Artists are in shock after the vote, but we need them now more than ever
Source:theguardian Date: 2016-06-30 Size:
“We had a headache,” wrote Philip Pullman on Twitter on Friday, “so we shot our foot……

The Scream by Edvard Munch sums up the current mood as ‘the referendum result rings particularly bleakly for Britain’s cultural world.’

“We had a headache,” wrote Philip Pullman on Twitter on Friday, “so we shot our foot off. Now we can’t walk, and we still have the headache.”

There is, of course, no one like a novelist to reach for the apt and telling metaphor at a time of chaos. The referendum result rings particularly bleakly for Britain’s cultural world. Most artists, curators, musicians, directors and scholars think of themselves as instinctively and reflexively open to the world, optimistic about its possibilities and curious about its imaginative byways. Supporting Britain’s membership of the EU has been a natural part of that. The same is true of our universities, which is why vice-chancellors were almost all strongly urging a remain vote before the referendum.

A sense of common cultural inheritance and endeavour lies at the heart of this instinctive allegiance. An hour’s walk around the National Gallery (whether that of Edinburgh or London) tells a story of complex artistic interleavings between Britain and its continental neighbours. Here lies the evidence that the Channel and the North Sea have more often proved to be well-travelled routes than impermeable barriers.

The referendum has brought into shocking light the depths of the rifts in British culture

And, of course, that continues today. The art scenes in Glasgow and London, for example, have blossomed over the past 20 years not because they were ever parochial or local, but rather through the fact that Europe has been at hand. This has worked both in terms of influences and ideas, and in terms of the practicalities of career. An artist might have a life, for example, that includes a home in Glasgow, a teaching post in Frankfurt, galleries in London and Berlin, and shows in Brussels and New York.

The traffic has been two-way. British artists such as Tacita Dean and Douglas Gordon live in Berlin, but many Europeans have settled in London, to the great benefit of the British art scene: Wolfgang Tillmans and Tomma Abts, for example, are both Turner-prizewinning Germans who have studios in Britain. Without this trans-European sense of connection, the busy British art scene, and museums such as Tate Modern, would be unthinkable.

The same is true for classical and new music, where Britain depends firmly on Europe – quite obviously through its history, but also in the way it operates in the practical sense. Think of Sir Simon Rattle and his clutch of British colleagues at the Berlin Philharmonic. Think of Britain’s orchestras, totally unimaginable without their European players; the Hallé in Manchester, for example, contains 14 nationalities. A similar mix is present in many museums and galleries. Neil MacGregor, the former director of the British Museum (now working in Berlin and replaced by a German, Hartwig Fischer, in London), recently told the parliamentary select committee on culture that the curatorial skills base of the UK depends entirely on the EU.

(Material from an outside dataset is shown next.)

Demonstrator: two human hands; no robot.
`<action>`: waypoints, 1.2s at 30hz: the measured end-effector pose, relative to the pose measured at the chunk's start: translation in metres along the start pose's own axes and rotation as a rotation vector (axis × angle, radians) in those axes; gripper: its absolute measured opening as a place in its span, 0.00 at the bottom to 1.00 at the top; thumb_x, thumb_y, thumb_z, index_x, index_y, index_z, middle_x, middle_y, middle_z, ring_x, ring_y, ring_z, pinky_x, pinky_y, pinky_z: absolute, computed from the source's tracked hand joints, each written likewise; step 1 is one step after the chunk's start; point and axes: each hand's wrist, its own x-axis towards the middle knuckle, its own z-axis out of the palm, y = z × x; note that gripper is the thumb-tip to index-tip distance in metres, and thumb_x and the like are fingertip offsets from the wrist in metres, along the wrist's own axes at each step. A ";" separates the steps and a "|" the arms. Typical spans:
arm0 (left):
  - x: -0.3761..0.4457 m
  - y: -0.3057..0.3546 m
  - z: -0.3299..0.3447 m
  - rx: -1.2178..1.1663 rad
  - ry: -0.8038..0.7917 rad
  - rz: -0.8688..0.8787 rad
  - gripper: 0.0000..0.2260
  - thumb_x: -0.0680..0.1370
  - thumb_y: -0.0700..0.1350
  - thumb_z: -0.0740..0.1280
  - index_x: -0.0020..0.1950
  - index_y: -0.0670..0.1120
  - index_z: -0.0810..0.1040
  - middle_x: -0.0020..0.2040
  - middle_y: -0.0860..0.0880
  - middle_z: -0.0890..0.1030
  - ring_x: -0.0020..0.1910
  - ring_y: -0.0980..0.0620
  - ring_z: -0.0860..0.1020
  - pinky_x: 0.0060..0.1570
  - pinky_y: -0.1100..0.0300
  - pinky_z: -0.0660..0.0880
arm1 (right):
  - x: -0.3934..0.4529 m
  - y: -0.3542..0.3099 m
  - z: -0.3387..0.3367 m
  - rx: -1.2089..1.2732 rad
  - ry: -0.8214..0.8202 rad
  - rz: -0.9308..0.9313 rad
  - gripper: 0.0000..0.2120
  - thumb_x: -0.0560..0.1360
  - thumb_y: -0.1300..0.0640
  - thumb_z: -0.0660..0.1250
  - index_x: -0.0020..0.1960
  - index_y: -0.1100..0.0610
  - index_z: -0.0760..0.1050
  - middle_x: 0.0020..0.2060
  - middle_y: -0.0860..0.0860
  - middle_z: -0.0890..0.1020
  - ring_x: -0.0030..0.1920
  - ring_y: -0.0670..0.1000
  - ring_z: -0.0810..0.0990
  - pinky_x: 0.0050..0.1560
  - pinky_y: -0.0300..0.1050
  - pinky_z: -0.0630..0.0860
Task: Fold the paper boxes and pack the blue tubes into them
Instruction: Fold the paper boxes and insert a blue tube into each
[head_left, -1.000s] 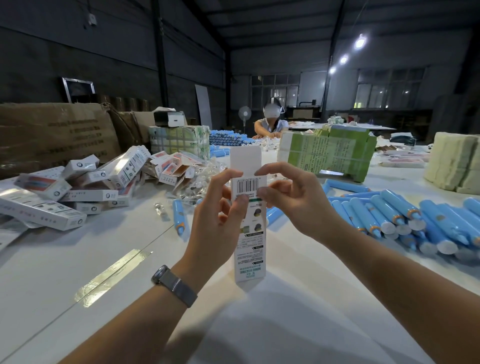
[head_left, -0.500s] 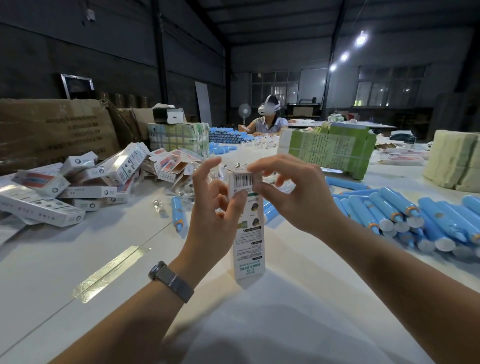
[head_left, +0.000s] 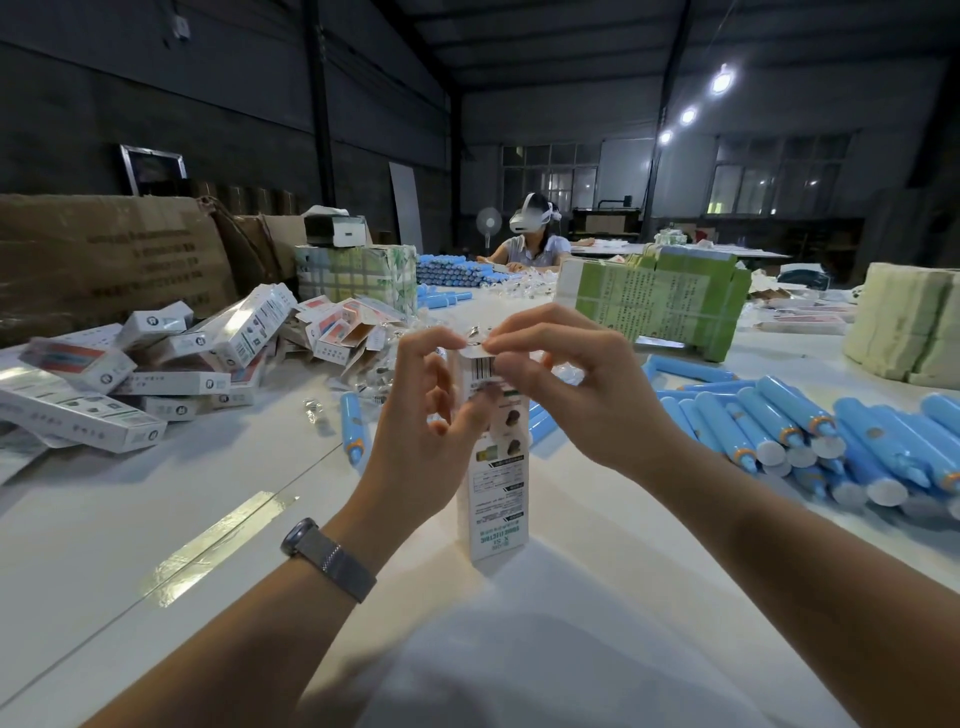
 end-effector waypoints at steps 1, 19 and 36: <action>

Even in theatre – an art form rooted in the English language – connections run deep with Europe. Writers such as Mark Ravenhill, one of a generation of playwrights who has found his work as least as frequently performed in Germany as Britain, identify deeply as European citizens. And while Katie Mitchell is revered as a director in Germany and is about to open Debussy’s Pelléas et Mélisande in Aix-en-Provence, the figure who may be wielding most artistic influence on British stages at the moment is her Dutch fellow director, Ivo van Hove. The Royal Court, home of new British playwriting, was in mourning on Friday after the results came in, offering audiences the online chance to “fortify each other through these days of change” under the hashtag #MoreInCommon.

There will, then, be a period of shock among Britain’s cultural workers. That feeling will be shared by our universities, 16% of whose funding comes from the EU and 15% of whose academic staff are European nationals – so many people who have made their homes in Britain and will be anxiously contemplating their lives ahead. That is before one takes into account the many European, fee-paying, students. After the shock, though, will come the soul-searching, just as it will do for so many others in Britain.

The referendum has brought to shocking light the depths of the rifts in British culture. By and large, university cities wanted to remain but rural areas and post-industrial towns and cities wanted to leave. The young and the better educated wanted to remain; the older and the less well educated wanted to leave.

Cultural figures, on the whole, wanted to remain – and thus they find themselves on one side of this great divide in British life. What we will need, in the months and years to come, is our artists and our intellectuals to venture across that rift and interpret our fractured country for us. We need the plays and the poems, the songs and the stories to make us stare into the dark heart of what has happened, and what is to come. There is much work to do.